Running out of space in an LVM snapshot is disasterous.

Scenario

  • XEN server running 3 virtual machines with some variant of Ubuntu
  •  Those 3 virtual machines need upgrading 

Plan

repeat for each virutal machine

  • snapshot root-volume of virtual machine (ignore that it is mounted; important data resides on separate partitions anyway)
  • chroot into snapshot
  • execute dist-upgrade in chroot
  • reboot virtual machine with snapshot as root
  • deal with fallout from upgrade
  • If satisfied, merge snapshot back
  • reboot again, original volume as root

or so I thought.

Problems with this approach

  • dist-upgrade sees running services in the xen DomU and tries to restart them --> better run upgrade in it's own instance
  •  I eventually ran out of snapshot-space, this proves to be really fatal.
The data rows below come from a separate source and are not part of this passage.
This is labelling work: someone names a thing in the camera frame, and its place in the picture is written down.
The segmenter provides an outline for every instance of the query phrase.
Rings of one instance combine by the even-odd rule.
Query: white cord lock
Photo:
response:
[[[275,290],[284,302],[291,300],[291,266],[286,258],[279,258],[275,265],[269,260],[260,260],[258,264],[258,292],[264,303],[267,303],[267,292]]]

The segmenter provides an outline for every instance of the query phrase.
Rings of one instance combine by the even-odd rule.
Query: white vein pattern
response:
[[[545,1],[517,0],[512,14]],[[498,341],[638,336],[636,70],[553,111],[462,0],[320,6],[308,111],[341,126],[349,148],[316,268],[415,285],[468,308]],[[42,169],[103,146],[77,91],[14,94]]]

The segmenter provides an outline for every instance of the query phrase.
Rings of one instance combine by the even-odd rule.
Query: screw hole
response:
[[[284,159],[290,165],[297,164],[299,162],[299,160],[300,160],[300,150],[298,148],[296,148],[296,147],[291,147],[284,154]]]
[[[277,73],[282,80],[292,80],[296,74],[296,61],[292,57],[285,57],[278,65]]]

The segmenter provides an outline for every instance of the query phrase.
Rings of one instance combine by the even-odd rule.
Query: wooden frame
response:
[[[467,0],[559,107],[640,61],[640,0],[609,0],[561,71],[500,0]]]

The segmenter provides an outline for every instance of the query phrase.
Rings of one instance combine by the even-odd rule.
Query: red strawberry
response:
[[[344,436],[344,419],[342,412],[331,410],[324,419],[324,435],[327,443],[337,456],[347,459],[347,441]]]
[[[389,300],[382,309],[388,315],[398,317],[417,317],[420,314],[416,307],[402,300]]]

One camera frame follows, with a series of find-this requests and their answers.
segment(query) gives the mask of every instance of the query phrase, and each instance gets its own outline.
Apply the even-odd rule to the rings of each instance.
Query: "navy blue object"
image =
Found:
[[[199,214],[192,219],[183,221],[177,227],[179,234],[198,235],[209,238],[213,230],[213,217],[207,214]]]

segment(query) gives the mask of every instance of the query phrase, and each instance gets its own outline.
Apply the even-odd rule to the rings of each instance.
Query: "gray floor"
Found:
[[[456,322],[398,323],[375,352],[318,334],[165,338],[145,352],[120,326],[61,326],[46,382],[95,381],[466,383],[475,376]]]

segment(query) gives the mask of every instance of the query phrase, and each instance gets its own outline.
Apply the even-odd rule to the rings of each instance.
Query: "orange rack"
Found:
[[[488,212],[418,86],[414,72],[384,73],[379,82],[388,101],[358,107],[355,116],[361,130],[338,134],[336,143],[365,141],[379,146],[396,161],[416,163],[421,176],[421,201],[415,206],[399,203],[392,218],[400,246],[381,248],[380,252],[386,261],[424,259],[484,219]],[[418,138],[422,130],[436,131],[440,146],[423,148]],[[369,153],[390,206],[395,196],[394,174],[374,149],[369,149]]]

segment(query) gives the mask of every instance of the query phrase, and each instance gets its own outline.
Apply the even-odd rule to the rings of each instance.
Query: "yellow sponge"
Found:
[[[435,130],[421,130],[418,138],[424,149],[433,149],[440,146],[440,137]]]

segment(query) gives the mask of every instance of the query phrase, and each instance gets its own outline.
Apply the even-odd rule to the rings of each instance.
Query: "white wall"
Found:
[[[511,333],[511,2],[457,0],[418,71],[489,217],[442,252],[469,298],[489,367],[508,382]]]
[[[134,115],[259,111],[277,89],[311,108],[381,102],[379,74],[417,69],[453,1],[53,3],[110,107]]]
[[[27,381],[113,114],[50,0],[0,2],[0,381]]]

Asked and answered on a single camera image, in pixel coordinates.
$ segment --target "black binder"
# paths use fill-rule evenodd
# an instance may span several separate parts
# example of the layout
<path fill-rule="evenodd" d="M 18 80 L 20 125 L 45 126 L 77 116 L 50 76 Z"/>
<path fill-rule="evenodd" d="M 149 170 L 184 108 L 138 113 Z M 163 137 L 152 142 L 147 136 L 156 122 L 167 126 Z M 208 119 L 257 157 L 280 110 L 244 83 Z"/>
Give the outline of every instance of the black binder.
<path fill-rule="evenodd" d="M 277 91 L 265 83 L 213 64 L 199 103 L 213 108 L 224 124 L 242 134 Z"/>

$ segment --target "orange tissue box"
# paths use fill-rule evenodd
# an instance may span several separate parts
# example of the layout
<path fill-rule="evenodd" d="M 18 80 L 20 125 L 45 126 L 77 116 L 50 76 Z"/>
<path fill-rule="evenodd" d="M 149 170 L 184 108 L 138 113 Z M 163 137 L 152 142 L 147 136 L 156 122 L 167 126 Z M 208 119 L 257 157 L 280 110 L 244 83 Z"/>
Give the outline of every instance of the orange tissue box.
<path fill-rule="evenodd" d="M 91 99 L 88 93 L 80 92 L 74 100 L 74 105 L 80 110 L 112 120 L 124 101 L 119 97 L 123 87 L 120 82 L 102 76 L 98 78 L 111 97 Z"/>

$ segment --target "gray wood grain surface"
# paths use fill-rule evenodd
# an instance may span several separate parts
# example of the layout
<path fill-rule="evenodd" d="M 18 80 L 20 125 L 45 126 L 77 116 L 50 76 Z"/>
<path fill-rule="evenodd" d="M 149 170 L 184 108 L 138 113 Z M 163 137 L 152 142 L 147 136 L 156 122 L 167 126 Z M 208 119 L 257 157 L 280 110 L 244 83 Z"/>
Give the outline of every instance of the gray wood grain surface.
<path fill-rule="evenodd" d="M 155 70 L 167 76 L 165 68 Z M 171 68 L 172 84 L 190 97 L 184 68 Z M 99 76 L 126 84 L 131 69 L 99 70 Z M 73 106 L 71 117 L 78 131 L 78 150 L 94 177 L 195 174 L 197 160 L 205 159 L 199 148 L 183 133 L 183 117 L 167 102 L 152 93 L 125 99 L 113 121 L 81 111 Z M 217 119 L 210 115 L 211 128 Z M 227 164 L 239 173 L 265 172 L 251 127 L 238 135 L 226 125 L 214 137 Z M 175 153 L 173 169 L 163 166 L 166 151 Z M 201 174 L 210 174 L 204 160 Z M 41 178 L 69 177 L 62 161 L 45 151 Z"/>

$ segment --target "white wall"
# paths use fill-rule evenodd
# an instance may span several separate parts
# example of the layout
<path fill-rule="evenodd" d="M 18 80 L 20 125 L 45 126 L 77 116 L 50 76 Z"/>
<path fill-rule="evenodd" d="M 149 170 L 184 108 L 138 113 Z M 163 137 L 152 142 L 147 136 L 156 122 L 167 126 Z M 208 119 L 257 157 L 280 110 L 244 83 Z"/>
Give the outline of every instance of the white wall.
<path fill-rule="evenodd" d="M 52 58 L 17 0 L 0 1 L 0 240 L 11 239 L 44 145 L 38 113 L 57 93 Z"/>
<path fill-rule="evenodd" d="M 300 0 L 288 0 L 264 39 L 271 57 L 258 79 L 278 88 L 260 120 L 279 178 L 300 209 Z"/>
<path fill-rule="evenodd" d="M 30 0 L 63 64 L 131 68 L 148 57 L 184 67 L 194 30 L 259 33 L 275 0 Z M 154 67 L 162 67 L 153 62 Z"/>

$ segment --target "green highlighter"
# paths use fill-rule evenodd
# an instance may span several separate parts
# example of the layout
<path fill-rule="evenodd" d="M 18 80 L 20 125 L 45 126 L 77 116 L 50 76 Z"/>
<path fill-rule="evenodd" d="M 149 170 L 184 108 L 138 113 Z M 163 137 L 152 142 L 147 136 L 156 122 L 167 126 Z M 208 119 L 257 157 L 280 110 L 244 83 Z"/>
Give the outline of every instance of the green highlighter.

As the filesystem in  the snapshot was mounted and suddenly the underlying block device (=snapshot) became invalid, the update bombed out with I/O-errors. Once full, the snapshot is invalid. There is no way to go from invalid snapshot -> valid snapshot!

In the end, upgrade did eventually work in the snapshot, given enough time and space.
Stuff like this should be much easier with btrfs (if and when it works, that is).